WORK INSTRUCTION:
Your task is to gather the lines below that hold the string "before".

(Records from a collection)
========================
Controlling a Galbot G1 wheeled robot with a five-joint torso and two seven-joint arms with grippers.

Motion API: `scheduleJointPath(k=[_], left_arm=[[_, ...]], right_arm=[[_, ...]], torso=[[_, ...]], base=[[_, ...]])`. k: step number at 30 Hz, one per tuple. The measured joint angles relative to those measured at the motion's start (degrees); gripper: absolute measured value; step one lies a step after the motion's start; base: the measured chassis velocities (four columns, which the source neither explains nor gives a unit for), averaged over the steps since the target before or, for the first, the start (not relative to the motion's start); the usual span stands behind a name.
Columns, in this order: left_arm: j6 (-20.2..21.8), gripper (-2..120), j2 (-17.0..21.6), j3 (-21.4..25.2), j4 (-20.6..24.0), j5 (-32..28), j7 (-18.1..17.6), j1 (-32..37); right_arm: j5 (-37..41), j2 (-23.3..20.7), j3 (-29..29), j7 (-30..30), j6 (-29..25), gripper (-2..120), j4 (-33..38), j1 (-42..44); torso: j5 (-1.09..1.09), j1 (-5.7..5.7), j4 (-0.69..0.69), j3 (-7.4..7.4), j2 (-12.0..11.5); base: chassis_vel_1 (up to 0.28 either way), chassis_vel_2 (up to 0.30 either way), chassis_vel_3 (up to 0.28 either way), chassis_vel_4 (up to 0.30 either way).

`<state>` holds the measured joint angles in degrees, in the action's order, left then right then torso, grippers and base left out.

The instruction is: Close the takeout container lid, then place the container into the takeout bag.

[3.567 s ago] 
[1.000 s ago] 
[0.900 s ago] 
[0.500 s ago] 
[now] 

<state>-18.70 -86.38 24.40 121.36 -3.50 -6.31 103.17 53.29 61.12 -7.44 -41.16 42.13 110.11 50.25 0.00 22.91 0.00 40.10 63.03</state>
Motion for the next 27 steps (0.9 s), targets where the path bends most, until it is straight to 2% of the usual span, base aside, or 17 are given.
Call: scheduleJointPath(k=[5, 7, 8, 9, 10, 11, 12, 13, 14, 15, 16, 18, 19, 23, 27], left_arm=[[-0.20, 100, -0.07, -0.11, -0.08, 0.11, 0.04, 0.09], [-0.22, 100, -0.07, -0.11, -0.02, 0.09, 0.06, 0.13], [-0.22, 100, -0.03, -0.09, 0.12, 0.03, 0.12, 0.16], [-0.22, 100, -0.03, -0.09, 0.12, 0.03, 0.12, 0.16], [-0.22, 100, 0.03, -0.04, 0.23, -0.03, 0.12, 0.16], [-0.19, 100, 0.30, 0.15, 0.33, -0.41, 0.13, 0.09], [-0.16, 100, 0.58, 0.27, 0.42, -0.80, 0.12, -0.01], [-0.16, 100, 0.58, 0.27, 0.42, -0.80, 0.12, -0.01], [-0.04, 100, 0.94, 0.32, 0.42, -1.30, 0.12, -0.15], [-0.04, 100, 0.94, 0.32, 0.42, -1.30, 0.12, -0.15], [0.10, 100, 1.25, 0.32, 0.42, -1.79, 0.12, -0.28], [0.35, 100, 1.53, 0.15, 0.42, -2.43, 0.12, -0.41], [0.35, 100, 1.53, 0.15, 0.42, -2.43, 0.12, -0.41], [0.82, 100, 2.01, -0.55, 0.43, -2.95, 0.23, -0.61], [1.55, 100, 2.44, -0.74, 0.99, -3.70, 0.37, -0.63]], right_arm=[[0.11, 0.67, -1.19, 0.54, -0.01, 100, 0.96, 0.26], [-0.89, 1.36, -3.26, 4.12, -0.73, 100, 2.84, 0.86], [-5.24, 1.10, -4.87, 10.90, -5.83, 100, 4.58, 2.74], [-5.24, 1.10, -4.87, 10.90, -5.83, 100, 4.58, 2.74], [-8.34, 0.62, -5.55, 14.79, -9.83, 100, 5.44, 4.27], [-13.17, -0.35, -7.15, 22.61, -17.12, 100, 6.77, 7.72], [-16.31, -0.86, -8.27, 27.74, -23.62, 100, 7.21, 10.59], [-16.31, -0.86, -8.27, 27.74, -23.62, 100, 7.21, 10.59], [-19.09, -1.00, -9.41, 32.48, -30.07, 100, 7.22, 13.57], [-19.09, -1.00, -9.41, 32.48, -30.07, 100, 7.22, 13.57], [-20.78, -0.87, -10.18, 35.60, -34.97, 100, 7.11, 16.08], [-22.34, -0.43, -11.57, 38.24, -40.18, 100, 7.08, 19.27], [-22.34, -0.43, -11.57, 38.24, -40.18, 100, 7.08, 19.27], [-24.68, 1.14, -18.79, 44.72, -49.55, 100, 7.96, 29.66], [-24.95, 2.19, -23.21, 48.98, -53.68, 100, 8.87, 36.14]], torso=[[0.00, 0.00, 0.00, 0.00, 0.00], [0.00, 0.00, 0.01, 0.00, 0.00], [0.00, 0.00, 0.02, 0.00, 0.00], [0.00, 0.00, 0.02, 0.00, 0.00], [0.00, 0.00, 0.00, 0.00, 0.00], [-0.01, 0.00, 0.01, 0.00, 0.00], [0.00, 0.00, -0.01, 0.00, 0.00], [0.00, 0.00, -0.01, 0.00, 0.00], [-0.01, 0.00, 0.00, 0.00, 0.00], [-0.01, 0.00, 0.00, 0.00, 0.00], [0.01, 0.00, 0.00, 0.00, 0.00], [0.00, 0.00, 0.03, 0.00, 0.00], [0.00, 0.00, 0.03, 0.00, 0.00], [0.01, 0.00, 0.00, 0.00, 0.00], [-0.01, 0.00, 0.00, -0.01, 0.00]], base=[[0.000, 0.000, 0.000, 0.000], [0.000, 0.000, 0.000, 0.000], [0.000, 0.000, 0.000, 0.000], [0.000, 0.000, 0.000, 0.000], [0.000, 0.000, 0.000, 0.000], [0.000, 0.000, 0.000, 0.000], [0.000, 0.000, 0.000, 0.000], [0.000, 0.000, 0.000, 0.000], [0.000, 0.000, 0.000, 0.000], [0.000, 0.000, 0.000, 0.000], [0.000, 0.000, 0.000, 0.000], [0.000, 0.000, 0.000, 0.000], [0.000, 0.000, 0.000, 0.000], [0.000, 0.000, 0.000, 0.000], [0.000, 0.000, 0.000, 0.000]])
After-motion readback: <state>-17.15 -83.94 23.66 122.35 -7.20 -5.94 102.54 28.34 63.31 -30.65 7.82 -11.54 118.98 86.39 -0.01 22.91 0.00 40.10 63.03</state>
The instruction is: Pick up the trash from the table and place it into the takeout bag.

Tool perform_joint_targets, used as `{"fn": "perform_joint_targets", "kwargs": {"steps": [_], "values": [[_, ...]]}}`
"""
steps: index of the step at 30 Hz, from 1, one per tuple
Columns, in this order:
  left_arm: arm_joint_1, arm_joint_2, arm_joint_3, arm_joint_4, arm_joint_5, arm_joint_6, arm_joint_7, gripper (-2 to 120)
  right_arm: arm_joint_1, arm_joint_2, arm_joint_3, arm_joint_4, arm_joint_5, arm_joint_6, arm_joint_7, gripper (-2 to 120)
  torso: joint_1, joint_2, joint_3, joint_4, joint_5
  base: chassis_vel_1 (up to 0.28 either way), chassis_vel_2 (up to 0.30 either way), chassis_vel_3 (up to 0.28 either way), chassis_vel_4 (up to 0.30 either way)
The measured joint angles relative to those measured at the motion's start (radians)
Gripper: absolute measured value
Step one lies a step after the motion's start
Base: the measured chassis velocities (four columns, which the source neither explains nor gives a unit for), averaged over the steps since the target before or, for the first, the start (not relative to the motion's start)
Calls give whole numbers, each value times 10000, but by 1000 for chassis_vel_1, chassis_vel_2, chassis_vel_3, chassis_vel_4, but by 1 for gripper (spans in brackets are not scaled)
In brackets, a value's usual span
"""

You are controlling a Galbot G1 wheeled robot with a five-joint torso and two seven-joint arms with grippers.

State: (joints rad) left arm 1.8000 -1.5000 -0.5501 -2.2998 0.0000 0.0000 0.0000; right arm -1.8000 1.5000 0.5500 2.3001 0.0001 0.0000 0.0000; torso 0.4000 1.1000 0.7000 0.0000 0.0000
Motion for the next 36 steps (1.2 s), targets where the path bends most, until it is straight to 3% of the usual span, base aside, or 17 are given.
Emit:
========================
TASK RESPONSE:
Motion API: `scheduleJointPath(k=[_], left_arm=[[_, ...]], right_arm=[[_, ...]], torso=[[_, ...]], base=[[_, ...]])`. k: step number at 30 Hz, one per tuple. The measured joint angles relative to those measured at the motion's start (degrees); gripper: absolute measured value; step one lies a step after the motion's start; base: the measured chassis velocities (four columns, which the source neither explains nor gives a unit for), averaged over the steps since the target before or, for the first, the start (not relative to the motion's start); the usual span stands behind a name.
Base: the measured chassis velocities (four columns, which the source neither explains nor gives a unit for), averaged over the steps since the target before or, for the first, the start (not relative to the motion's start)

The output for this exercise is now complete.